Corri para segurar Lucas pelo outro lado, aliviando o peso, mas sacrificando meu ombro junto. Quem diria que músculos pesam tanto? Pior ainda, Lucas continuava consciente e ainda era o Lucas, então eu não podia evitar seus toques inconvenientes sem soltá-lo no chão. Ele levaria uma voadora tão bem-dada, se não estivesse sob efeito de açúcar e corante...

— Mas não dá pra bater papo com vocês nessa situação! — afirmou a idosa, nos guiando até um carro azul, baixo e arredondado. Ela abriu a porta esquerda de trás e explicou — Podem vir! Foi minha neta Charlotte que me trouxe, ela pode dar carona pra vocês!

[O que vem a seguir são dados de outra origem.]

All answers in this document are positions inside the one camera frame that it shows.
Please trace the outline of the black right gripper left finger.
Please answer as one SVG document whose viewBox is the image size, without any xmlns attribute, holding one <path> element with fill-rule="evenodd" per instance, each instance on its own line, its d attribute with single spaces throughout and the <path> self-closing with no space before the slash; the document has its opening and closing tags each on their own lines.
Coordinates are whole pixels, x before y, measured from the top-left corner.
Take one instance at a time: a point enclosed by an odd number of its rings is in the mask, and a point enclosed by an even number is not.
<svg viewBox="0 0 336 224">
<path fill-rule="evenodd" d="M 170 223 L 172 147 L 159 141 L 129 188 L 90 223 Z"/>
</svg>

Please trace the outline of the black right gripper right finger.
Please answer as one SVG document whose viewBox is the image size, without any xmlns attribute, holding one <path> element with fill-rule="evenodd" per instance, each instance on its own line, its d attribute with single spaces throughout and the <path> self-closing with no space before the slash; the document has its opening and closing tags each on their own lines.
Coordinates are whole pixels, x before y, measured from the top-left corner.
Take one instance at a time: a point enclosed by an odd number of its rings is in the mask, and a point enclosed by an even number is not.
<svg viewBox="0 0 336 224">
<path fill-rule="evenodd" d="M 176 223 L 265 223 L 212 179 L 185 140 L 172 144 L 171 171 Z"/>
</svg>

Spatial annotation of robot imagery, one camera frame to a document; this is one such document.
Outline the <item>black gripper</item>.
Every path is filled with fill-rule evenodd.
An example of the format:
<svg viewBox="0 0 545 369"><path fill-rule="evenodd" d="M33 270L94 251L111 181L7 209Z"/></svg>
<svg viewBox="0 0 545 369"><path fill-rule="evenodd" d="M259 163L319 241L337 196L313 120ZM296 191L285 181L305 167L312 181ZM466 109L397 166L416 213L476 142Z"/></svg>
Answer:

— Obrigado, mas não prec-... — João começou agradecendo, mas eu o cortei antes que ele pudesse continuar.

— É falta de educação recusar carona!

Foi como o interrompi, jogando Lucas no banco de trás e entrando sem cerimônias. João, sem opção, entrou pelo outro lado e Lucas acabou deitado, apoiado em nossos colos. Não demorou pra ele colocar o polegar na boca e cair no sono, e não tem como a noite ficar mais estranha. A velhinha do k-pop — como vou me acostumar com “Marisa”? — sentou-se com calma no banco de carona.

— Fala aí, Jota! Trouxe companhia, hein? — indagou a voz suave de Charlotte no banco do motorista, virando-se para nos cumprimentar com a cabeça. Uma moça negra, de rosto cheinho, longos dreads pretos e olhos escuros. Nós cumprimentamos de volta, acenando — Pra onde vamos?

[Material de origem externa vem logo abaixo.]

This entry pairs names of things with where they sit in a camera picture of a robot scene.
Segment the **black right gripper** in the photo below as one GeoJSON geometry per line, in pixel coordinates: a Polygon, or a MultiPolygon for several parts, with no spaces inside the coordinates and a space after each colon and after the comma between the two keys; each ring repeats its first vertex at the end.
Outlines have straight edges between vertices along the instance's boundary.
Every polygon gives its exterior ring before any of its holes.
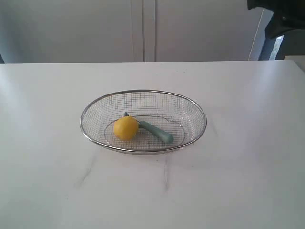
{"type": "Polygon", "coordinates": [[[265,8],[273,15],[265,28],[266,38],[273,39],[292,30],[305,28],[305,0],[248,0],[249,10],[265,8]]]}

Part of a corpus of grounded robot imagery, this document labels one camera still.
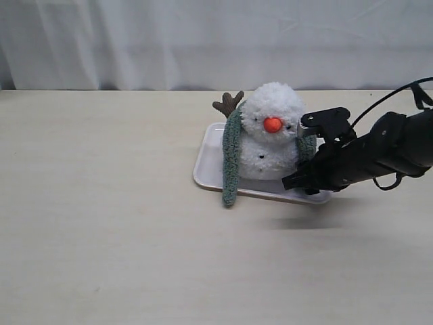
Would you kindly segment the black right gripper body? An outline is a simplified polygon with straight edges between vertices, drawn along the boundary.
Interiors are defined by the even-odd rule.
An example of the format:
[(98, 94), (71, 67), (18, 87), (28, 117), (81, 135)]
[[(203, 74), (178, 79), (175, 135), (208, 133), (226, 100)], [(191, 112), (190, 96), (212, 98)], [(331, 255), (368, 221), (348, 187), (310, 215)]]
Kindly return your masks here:
[(388, 112), (369, 133), (343, 146), (319, 146), (297, 186), (338, 192), (349, 185), (395, 174), (418, 178), (432, 168), (432, 112)]

— Sabe onde é a casa do coronel Albuquerque?

...

— Eu o conheço desde as fraldas, ele sempre amou mágica! — Marisa continuava a falar do João durante a viagem, e todos ríamos com as histórias do mini-Jota. Eu me divertia tanto que chegava a esquecer que o Lucas estava dormindo no meu colo — Eu o dei de presente o primeiro livro dele, Harry Potter, e depois tomei de volta porque também queria ler!

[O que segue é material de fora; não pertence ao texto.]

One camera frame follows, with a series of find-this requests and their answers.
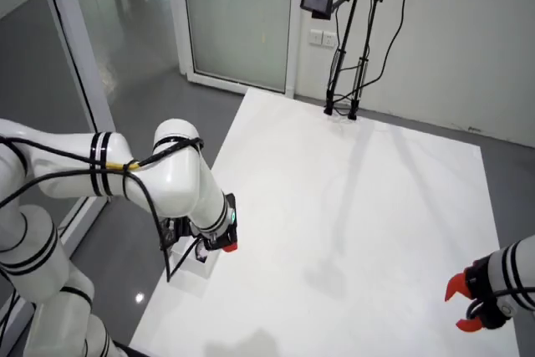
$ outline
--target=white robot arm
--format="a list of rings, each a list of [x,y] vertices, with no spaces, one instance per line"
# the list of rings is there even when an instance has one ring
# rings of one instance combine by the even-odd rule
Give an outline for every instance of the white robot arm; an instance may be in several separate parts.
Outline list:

— Meu primeiro livro foi a Bíblia em coreano que a halmoni me obrigava a ler. Eu tinha só um ano! — eu comentei, gargalhando, o que também arrancou mais risos dos outros no carro — Mas o primeiro que eu consegui ler de verdade também foi Harry Potter, lufano com orgulho!

— Então, vocês estão num encontro, né? — Charlotte mal esperou o assunto acabar para perguntar, quase como se estivesse afirmando com certeza. João e eu nos entreolhamos, e ela completou — Notei a química.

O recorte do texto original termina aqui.